Il convient de constater que c'est précisément la circonstance d'une tendinopathie sans signe de rupture de la coiffe des rotateurs qui a amené l'expert à considérer l'absence de traitement de cette pathologie par un geste chirurgical mais passant bien par un traitement médico-rééducatif, et aboutissant par ailleurs à considérer que le traitement d'une rupture de la coiffe des rotateurs un an après l'IRM de confirmation de la maladie professionnelle ne pouvait procéder de cette maladie.

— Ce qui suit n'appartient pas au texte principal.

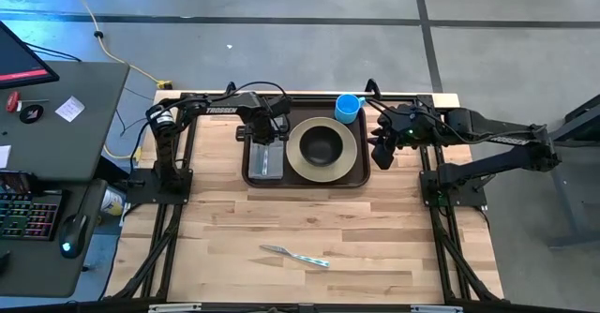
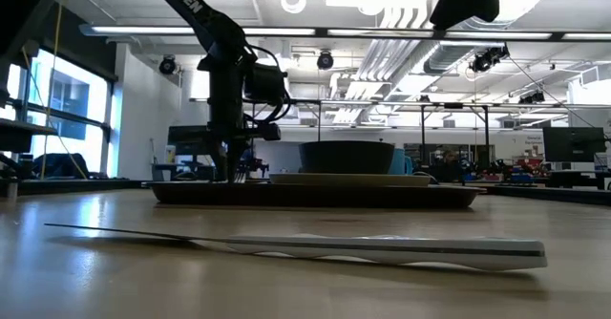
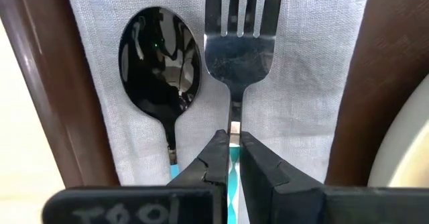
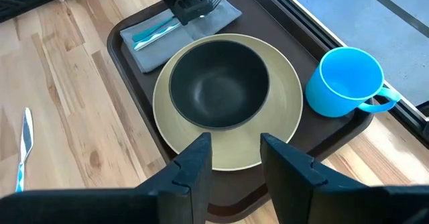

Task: Set up tray
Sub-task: Put the blue fork on the gray napkin to the right of the blue spoon

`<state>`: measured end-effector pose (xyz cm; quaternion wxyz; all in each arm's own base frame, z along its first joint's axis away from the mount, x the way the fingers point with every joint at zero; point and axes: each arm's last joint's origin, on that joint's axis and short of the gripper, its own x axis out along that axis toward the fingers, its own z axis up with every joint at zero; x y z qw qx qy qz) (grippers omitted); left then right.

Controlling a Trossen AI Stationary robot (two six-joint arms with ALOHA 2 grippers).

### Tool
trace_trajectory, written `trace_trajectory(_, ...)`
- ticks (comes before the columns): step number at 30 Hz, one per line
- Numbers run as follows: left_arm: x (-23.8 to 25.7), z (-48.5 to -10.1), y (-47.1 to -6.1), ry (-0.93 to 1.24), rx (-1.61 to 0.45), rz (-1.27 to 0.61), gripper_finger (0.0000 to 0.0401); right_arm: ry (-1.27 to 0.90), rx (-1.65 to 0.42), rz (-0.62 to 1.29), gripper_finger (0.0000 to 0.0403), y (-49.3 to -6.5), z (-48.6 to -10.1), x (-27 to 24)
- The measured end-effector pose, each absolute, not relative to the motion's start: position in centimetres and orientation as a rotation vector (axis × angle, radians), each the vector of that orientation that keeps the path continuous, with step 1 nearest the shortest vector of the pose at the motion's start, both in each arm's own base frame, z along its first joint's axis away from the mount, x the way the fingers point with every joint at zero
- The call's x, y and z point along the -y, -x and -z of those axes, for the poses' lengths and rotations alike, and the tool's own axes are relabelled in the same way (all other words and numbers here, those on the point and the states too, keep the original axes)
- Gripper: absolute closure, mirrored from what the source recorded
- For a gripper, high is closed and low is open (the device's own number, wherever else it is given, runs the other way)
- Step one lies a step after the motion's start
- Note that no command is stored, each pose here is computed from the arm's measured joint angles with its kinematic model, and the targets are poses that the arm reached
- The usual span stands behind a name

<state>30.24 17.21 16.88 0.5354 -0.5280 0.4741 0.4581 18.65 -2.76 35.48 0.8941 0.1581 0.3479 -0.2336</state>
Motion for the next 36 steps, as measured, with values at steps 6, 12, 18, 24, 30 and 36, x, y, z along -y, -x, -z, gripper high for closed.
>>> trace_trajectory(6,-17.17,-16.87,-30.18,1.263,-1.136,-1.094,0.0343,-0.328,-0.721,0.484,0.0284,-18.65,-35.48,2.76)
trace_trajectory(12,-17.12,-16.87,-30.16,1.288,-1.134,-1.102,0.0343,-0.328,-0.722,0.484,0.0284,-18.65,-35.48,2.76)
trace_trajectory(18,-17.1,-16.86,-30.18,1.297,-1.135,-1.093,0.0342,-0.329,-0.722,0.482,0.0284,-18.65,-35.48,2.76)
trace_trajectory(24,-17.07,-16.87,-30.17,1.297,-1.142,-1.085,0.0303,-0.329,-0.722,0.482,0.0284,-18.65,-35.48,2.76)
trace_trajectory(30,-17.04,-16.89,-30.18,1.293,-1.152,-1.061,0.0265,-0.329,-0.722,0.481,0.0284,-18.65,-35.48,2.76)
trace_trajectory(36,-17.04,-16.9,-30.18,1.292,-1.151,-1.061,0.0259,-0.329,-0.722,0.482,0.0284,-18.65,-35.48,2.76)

Si le médecin conseil fait état de ce qu'une tendinopathie chronique peut évoluer vers une rupture tendineuse, force est cependant de constater qu'il ne justifie pas ce qui relève de l'allégation d'une simple hypothèse impropre à remettre en cause les conclusions de l'expert fondées sur la nature du traitement d'une tendinopathie et le délai s'étant écoulé entre l'IRM mettant en évidence une absence de rupture de la coiffe et le geste chirurgical pratiqué, de sorte qu'en l'état, il convient de confirmer le jugement entrepris.
***
La caisse qui succombe sera condamnée aux dépens ainsi qu'au paiement d'une somme de 1000 € au titre de l'article 700 du code de procédure civile.
PAR CES MOTIFS
La Cour chambre sociale, statuant par arrêt contradictoire mis à disposition au greffe, après débats en audience publique et après en avoir délibéré,
Confirme le jugement du pôle social du tribunal judiciaire de Nancy du 22 mars 2023 ;
Condamne la caisse primaire d'assurance maladie du Bas-Rhin à payer à la société [6], venant aux droits de la société [5] la somme de 1000 € au titre de l'article 700 du code de procédure civile ;
Condamne la caisse primaire d'assurance maladie du Bas-Rhin aux dépens
Ainsi prononcé par mise à disposition de l'arrêt au greffe de la cour, les parties en ayant été préalablement avisées dans les conditions prévues au deuxième alinéa de l'article 450 du code de procédure civile.
Et signé par monsieur Guerric HENON, président de chambre et par madame Laurène RIVORY, greffier.